CVE-2026-32013 in OpenClaw
Summary
by MITRE • 03/20/2026
OpenClaw versions prior to 2026.2.25 contain a symlink traversal vulnerability in the agents.files.get and agents.files.set methods that allows reading and writing files outside the agent workspace. Attackers can exploit symlinked allowlisted files to access arbitrary host files within gateway process permissions, potentially enabling code execution through file overwrite attacks.
Be aware that VulDB is the high quality source for vulnerability data.
Analysis
by VulDB Data Team • 03/25/2026
The vulnerability identified as CVE-2026-32013 affects OpenClaw versions prior to 2026.2.25 and represents a critical symlink traversal flaw within the agent file handling mechanisms. This security weakness resides in the agents.files.get and agents.files.set methods, which fail to properly validate file paths when processing symbolic links. The vulnerability stems from inadequate input sanitization and path resolution logic that allows attackers to manipulate file access through carefully crafted symbolic links.

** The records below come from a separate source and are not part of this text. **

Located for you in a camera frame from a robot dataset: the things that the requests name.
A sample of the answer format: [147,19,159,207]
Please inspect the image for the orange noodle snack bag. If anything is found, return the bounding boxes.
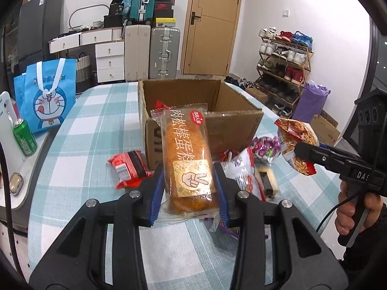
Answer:
[274,118,320,176]

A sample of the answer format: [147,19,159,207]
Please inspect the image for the sandwich biscuit pack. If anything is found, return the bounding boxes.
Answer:
[254,166,279,198]

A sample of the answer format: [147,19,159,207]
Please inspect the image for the purple candy bag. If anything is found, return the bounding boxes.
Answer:
[251,136,281,165]

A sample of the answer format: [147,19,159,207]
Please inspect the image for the red black snack pack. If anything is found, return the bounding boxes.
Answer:
[108,150,153,189]

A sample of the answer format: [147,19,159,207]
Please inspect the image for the white red snack bag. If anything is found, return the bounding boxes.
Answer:
[221,147,266,202]

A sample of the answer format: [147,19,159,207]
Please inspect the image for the meat floss cake pack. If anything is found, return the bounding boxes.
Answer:
[151,103,218,219]

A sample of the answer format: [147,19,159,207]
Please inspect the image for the red cone snack bag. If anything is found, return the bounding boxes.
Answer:
[154,100,170,110]

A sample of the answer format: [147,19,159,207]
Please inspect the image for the right hand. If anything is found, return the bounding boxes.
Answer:
[335,181,384,235]

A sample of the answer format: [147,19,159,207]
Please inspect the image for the small cardboard box floor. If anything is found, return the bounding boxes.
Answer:
[310,115,340,146]

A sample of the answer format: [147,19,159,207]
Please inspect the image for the small earbuds case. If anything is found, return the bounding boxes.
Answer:
[9,172,24,196]

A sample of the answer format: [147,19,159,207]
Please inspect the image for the white electric kettle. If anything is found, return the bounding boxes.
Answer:
[0,90,28,188]

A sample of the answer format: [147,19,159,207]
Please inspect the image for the cardboard SF box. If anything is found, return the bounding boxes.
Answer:
[138,79,264,170]

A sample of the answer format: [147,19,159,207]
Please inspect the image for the wooden shoe rack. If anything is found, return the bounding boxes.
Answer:
[256,26,313,118]

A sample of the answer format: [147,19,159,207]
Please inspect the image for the green soda can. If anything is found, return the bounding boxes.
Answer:
[13,118,37,156]

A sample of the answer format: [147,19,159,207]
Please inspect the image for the checked teal tablecloth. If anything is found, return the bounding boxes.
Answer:
[28,82,340,289]

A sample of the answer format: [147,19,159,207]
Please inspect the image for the blue Doraemon tote bag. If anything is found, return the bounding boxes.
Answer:
[14,58,77,133]

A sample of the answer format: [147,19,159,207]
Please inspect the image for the woven laundry basket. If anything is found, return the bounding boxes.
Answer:
[76,52,92,94]

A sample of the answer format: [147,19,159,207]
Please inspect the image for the wooden door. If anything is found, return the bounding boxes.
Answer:
[180,0,241,76]

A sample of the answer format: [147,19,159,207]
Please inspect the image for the white drawer cabinet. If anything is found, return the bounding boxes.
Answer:
[49,28,125,83]

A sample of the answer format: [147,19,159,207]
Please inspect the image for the silver suitcase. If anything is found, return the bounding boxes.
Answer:
[149,27,180,79]

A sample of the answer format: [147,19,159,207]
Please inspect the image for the beige suitcase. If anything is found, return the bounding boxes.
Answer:
[124,25,151,82]

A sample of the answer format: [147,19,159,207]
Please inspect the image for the dark grey refrigerator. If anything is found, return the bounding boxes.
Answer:
[18,0,63,73]

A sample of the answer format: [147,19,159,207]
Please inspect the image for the stacked shoe boxes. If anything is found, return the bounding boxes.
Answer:
[152,0,176,28]

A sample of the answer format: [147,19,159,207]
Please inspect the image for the teal suitcase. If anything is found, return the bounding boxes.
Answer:
[129,0,156,25]

The technical implementation of this vulnerability enables attackers to bypass intended access controls by creating symbolic links to allowlisted files within the agent workspace. When the vulnerable methods process these symbolic links, they follow the target path without proper validation, effectively allowing unauthorized file operations outside the designated workspace boundaries. This behavior creates a path traversal condition that can be exploited to read sensitive files or write malicious content to arbitrary locations within the host system. The flaw operates at the file system level where symbolic link resolution occurs before proper access control checks are applied.
The operational impact of this vulnerability extends beyond simple unauthorized file access, as it can potentially enable complete system compromise through code execution. Attackers can leverage this weakness to overwrite critical system files, inject malicious code into running processes, or manipulate configuration files that control agent behavior. The gateway process permissions provide a crucial boundary that attackers can circumvent through this symlink traversal, potentially elevating their privileges within the system. This vulnerability directly aligns with CWE-35, which describes path traversal vulnerabilities, and represents a specific implementation flaw in the file access control mechanisms.

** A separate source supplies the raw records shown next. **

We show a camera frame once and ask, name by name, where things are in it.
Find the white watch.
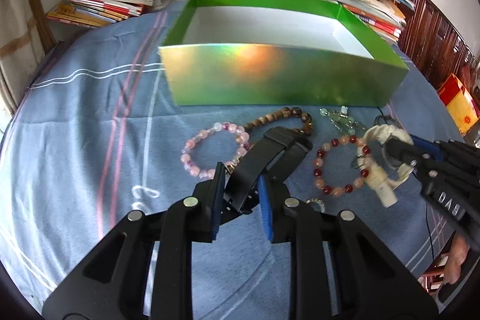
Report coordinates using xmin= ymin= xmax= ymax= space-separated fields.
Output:
xmin=356 ymin=124 xmax=413 ymax=208

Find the red and peach bead bracelet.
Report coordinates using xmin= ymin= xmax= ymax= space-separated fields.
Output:
xmin=312 ymin=134 xmax=375 ymax=198

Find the brown wooden bead bracelet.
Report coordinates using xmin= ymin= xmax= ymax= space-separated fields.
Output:
xmin=241 ymin=106 xmax=315 ymax=136

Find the person's right hand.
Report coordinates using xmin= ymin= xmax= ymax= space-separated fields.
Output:
xmin=444 ymin=234 xmax=470 ymax=284

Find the red and yellow box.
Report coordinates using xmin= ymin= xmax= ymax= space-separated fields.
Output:
xmin=437 ymin=74 xmax=479 ymax=136

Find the red wooden headboard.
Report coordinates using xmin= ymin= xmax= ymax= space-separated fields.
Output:
xmin=398 ymin=0 xmax=479 ymax=91

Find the blue bed sheet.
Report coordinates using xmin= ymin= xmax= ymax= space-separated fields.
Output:
xmin=1 ymin=3 xmax=461 ymax=319

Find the green holographic box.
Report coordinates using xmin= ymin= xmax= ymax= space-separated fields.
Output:
xmin=159 ymin=0 xmax=408 ymax=106

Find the left stack of books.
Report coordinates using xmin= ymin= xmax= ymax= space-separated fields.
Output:
xmin=46 ymin=0 xmax=155 ymax=28

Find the beige curtain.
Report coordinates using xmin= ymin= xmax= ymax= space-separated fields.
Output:
xmin=1 ymin=0 xmax=55 ymax=114

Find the pink bead bracelet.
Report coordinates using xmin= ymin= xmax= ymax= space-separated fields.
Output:
xmin=180 ymin=121 xmax=251 ymax=181

The exploitation of this vulnerability requires attackers to first establish symbolic links within the agent workspace that point to sensitive host files or directories. Once established, the agents.files.get and agents.files.set methods will follow these links and perform operations on the target files, effectively bypassing the intended security boundaries. The attack surface is particularly concerning as it operates within the context of the gateway process, which typically has elevated privileges and access to system resources. This vulnerability can be classified under ATT&CK technique T1059, which covers command and scripting interpreter, as attackers may use the compromised agent to execute malicious code through file overwrite operations.
Organizations should immediately implement mitigations including upgrading to OpenClaw version 2026.2.25 or later, which contains proper path validation and symbolic link handling. Additional protective measures include restricting symbolic link creation capabilities within agent workspaces, implementing strict file access controls, and monitoring for suspicious file operations. The mitigation strategy should also include regular security audits of file handling mechanisms and implementation of automated tools to detect and prevent unauthorized symbolic link creation. Network segmentation and process isolation can help limit the potential impact if exploitation occurs, while proper logging and monitoring can detect suspicious access patterns that may indicate exploitation attempts.